━━━━━ Available records ━━━━━

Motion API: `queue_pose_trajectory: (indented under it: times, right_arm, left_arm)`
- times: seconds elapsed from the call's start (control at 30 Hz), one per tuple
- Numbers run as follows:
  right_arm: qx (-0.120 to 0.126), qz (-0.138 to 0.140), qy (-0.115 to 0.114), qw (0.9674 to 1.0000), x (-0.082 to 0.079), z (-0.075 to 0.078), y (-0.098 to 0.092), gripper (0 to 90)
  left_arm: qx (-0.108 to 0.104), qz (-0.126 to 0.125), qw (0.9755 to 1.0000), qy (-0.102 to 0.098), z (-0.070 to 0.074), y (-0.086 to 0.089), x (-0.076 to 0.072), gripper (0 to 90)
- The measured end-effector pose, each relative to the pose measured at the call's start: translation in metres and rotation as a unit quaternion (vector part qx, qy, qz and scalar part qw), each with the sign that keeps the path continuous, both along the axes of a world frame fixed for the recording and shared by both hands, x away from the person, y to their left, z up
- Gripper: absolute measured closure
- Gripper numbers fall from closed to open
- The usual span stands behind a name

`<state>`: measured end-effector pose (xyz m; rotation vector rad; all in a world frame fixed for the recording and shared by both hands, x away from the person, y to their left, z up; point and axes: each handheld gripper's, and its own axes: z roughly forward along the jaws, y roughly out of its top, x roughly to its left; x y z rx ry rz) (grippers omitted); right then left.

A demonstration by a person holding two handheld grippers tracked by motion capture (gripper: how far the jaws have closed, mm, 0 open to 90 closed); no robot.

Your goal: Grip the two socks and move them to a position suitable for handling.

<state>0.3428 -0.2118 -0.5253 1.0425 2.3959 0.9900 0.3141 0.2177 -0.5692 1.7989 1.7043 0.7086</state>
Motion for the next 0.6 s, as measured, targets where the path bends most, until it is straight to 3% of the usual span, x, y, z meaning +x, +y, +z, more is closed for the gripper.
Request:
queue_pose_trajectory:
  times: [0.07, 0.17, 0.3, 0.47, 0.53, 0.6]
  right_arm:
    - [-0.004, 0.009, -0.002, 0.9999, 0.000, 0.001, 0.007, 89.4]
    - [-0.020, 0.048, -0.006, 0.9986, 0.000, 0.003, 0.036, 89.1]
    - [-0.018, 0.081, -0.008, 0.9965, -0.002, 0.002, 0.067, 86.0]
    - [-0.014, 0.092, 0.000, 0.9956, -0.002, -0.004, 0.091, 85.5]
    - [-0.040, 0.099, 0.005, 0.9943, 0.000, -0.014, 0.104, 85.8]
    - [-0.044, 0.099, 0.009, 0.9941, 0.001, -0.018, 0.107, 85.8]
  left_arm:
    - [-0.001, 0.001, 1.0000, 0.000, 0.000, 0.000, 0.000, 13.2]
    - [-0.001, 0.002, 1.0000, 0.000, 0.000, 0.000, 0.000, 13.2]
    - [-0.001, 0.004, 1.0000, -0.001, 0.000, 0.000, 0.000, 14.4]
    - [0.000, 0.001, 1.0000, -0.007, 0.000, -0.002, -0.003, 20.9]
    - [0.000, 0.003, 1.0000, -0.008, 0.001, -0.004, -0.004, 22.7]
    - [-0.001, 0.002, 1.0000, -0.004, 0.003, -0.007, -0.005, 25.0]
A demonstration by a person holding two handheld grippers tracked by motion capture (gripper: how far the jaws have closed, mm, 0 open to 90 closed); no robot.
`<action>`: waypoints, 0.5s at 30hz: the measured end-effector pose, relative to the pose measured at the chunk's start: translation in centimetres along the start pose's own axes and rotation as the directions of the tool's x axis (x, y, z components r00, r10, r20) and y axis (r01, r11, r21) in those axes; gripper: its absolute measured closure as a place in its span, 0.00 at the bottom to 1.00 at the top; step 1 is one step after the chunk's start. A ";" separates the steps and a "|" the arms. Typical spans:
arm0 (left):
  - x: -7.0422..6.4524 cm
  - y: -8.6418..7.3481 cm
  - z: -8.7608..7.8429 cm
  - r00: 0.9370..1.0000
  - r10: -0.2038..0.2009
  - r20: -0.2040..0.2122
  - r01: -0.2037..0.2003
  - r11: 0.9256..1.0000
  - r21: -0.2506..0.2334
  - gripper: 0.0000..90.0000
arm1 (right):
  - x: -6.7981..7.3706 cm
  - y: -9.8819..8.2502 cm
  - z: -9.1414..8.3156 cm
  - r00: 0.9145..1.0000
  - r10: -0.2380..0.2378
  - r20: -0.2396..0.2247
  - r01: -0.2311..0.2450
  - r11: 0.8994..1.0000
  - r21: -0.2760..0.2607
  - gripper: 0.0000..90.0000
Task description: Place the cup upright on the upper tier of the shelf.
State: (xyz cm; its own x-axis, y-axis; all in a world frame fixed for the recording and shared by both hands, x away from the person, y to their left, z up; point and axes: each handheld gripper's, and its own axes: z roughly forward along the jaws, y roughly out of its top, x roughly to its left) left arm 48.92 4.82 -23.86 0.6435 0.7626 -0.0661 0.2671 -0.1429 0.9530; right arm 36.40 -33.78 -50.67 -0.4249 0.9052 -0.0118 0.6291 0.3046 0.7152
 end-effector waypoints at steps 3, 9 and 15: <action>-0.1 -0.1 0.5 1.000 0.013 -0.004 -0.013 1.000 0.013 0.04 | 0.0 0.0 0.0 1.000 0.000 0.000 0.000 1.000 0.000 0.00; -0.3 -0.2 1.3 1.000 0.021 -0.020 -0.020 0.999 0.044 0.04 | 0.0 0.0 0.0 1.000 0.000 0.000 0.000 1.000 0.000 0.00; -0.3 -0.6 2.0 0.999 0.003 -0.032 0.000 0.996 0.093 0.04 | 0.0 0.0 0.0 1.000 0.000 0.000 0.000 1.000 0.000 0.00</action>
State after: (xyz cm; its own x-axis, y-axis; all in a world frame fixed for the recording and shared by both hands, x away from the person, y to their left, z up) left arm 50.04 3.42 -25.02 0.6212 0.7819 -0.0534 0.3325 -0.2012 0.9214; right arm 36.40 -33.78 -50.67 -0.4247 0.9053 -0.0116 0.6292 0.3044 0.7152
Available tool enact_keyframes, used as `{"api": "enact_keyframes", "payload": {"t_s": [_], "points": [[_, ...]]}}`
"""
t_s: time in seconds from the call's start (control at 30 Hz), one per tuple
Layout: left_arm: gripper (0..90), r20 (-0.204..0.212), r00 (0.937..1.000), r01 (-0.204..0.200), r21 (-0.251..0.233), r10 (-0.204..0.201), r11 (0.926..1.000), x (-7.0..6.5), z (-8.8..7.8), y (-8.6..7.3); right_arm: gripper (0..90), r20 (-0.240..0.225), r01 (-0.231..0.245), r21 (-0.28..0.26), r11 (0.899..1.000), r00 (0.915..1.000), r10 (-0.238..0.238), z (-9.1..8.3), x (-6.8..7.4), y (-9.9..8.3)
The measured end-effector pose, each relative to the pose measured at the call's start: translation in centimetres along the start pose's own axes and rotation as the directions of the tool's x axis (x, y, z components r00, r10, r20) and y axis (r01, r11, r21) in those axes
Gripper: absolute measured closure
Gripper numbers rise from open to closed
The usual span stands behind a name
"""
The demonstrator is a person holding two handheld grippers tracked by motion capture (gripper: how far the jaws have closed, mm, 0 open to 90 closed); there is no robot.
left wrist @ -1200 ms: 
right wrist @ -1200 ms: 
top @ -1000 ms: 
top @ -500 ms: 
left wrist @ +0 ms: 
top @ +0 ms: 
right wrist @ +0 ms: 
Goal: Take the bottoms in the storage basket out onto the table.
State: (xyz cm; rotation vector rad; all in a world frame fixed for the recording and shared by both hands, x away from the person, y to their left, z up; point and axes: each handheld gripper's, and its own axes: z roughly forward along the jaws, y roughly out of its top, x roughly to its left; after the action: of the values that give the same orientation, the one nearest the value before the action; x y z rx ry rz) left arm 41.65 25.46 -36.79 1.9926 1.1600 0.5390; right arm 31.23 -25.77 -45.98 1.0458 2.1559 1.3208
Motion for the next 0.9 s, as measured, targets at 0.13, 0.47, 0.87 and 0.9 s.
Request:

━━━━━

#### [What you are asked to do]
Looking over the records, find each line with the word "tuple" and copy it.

#### [Expected answer]
- times: seconds elapsed from the call's start (control at 30 Hz), one per tuple
t_s: time in seconds from the call's start (control at 30 Hz), one per tuple

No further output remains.